● Prompt
Return, from the data below, each line that contains the word "camera".

● Records for the exercise
####
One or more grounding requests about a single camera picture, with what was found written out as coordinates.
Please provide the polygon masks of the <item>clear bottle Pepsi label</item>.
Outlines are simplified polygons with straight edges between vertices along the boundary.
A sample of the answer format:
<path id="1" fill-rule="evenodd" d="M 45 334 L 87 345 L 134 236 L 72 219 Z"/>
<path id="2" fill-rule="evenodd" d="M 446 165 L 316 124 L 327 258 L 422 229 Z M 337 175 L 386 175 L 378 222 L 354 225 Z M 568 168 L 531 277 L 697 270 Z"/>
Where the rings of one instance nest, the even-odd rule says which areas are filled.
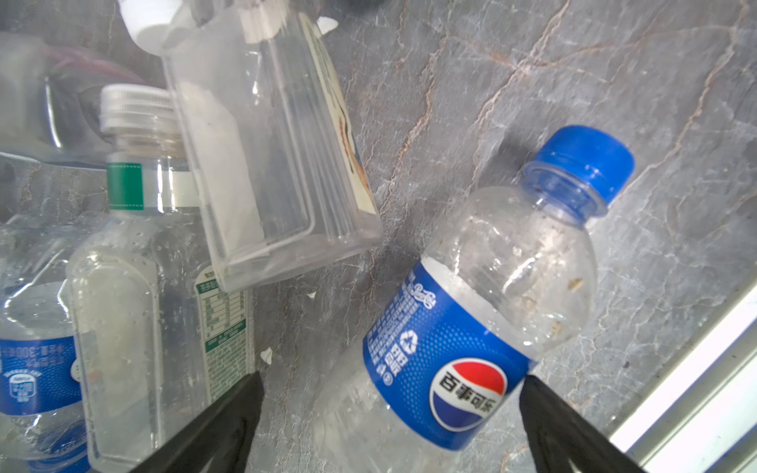
<path id="1" fill-rule="evenodd" d="M 313 448 L 344 472 L 449 472 L 551 350 L 587 324 L 587 222 L 632 177 L 598 129 L 556 131 L 520 180 L 474 191 L 326 378 Z"/>

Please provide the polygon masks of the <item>clear bottle blue label blue cap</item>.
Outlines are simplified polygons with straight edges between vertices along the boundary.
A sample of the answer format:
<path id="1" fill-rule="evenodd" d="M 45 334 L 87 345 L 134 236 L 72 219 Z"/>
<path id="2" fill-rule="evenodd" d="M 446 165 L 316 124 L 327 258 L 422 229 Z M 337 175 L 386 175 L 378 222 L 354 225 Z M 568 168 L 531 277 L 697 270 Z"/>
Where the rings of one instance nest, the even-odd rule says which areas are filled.
<path id="1" fill-rule="evenodd" d="M 1 227 L 1 469 L 88 472 L 66 266 L 104 215 L 69 223 L 17 215 Z"/>

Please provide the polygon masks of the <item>clear square bottle green band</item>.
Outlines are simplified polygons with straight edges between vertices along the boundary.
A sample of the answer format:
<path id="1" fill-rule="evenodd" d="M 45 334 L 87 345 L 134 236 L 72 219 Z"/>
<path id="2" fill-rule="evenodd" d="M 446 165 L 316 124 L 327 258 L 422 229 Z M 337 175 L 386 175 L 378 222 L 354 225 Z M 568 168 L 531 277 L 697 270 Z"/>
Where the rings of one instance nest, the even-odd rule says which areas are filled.
<path id="1" fill-rule="evenodd" d="M 128 472 L 254 370 L 245 291 L 224 292 L 170 94 L 103 88 L 106 222 L 74 252 L 63 291 L 76 328 L 89 459 Z"/>

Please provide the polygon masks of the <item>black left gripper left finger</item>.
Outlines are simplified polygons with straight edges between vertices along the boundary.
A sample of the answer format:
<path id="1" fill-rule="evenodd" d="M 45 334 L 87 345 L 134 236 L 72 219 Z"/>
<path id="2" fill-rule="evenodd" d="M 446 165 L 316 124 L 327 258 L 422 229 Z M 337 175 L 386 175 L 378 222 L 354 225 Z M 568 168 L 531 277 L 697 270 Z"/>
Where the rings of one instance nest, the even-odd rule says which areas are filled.
<path id="1" fill-rule="evenodd" d="M 247 374 L 133 470 L 244 472 L 263 398 L 261 374 Z"/>

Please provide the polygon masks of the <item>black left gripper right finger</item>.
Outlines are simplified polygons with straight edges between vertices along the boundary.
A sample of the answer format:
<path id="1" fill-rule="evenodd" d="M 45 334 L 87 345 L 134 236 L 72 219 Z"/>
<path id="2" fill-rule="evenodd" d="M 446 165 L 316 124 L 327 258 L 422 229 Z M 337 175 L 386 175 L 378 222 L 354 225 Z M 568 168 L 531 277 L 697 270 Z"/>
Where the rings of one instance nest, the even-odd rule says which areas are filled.
<path id="1" fill-rule="evenodd" d="M 524 379 L 518 407 L 538 472 L 644 472 L 532 374 Z"/>

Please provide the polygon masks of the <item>clear square bottle white cap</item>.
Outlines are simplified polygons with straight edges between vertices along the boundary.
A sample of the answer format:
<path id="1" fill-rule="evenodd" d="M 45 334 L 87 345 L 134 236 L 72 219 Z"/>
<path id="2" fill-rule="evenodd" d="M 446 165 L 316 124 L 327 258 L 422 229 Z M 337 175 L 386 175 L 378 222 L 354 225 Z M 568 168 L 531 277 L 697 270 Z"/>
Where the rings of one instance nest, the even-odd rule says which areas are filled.
<path id="1" fill-rule="evenodd" d="M 213 269 L 273 283 L 384 236 L 319 27 L 290 1 L 122 1 L 162 59 Z"/>

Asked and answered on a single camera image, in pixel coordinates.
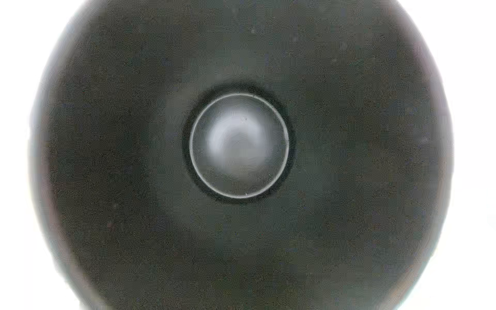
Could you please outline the black mug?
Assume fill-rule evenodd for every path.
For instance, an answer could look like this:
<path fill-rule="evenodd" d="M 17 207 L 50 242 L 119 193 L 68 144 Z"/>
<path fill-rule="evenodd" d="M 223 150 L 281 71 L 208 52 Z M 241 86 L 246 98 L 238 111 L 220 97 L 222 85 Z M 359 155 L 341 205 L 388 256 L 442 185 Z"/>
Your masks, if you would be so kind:
<path fill-rule="evenodd" d="M 397 1 L 88 1 L 30 126 L 90 309 L 396 309 L 449 205 L 443 84 Z"/>

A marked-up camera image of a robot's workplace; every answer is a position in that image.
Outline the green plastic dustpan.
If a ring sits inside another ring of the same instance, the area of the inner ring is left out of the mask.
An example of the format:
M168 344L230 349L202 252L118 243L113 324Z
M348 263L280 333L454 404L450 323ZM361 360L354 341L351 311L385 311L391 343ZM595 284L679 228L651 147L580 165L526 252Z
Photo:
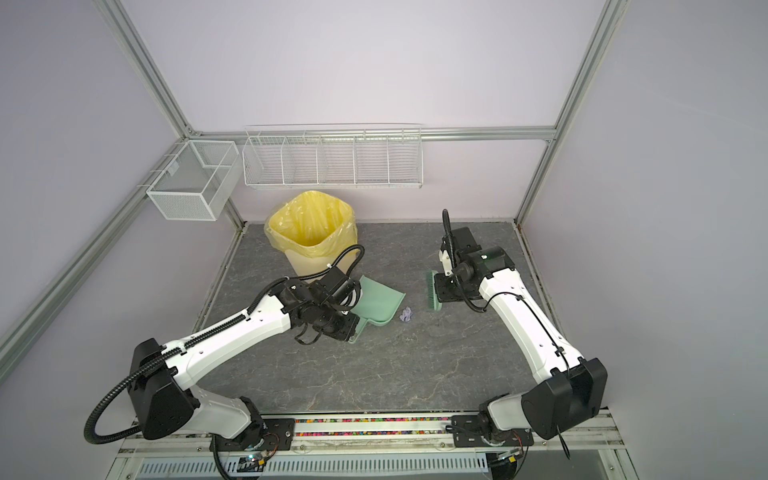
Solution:
M387 325L399 312L406 294L366 276L360 279L361 298L351 309L359 317L353 334L348 340L354 344L366 326Z

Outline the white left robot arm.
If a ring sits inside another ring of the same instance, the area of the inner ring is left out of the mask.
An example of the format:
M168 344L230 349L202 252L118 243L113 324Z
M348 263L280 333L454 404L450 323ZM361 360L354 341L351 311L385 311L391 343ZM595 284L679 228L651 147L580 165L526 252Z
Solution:
M294 331L301 346L323 337L349 341L360 321L352 310L362 298L362 285L351 269L340 265L347 256L358 264L364 254L364 247L354 244L318 273L268 283L246 308L210 327L165 344L142 342L134 350L129 374L87 417L85 440L101 445L135 434L157 440L184 430L208 433L242 450L260 447L270 431L254 402L207 391L200 380L256 344L286 332ZM136 425L98 433L98 421L121 393L130 397Z

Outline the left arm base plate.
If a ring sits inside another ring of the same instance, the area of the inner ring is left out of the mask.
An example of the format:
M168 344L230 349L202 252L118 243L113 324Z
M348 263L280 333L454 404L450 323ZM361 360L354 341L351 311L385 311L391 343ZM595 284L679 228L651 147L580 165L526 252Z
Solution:
M210 450L219 452L285 451L291 448L296 419L277 417L262 420L256 427L248 427L234 439L214 436Z

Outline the green hand brush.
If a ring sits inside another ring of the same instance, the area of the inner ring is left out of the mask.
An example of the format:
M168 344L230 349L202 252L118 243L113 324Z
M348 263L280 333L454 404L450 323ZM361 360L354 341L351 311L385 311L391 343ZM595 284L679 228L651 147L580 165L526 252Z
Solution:
M425 273L427 305L431 311L440 311L442 309L442 303L438 298L435 282L437 274L438 272L435 270L428 270Z

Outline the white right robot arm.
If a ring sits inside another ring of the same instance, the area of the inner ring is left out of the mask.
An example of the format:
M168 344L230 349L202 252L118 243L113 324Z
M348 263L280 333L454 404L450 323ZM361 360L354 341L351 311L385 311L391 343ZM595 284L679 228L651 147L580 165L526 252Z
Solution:
M535 385L522 394L483 402L475 417L455 417L448 428L458 444L490 447L515 444L527 435L544 440L596 417L603 406L608 372L586 358L546 316L501 247L484 248L467 227L455 229L442 213L441 270L427 278L433 310L462 303L478 314L495 312L526 359Z
####
● Result of the task
One or more grounding requests about a single camera picture, with what was found written out as coordinates.
Asked and answered on a single camera image, in pixel coordinates.
A marked-up camera image of a robot's workplace; every answer is a position in that image.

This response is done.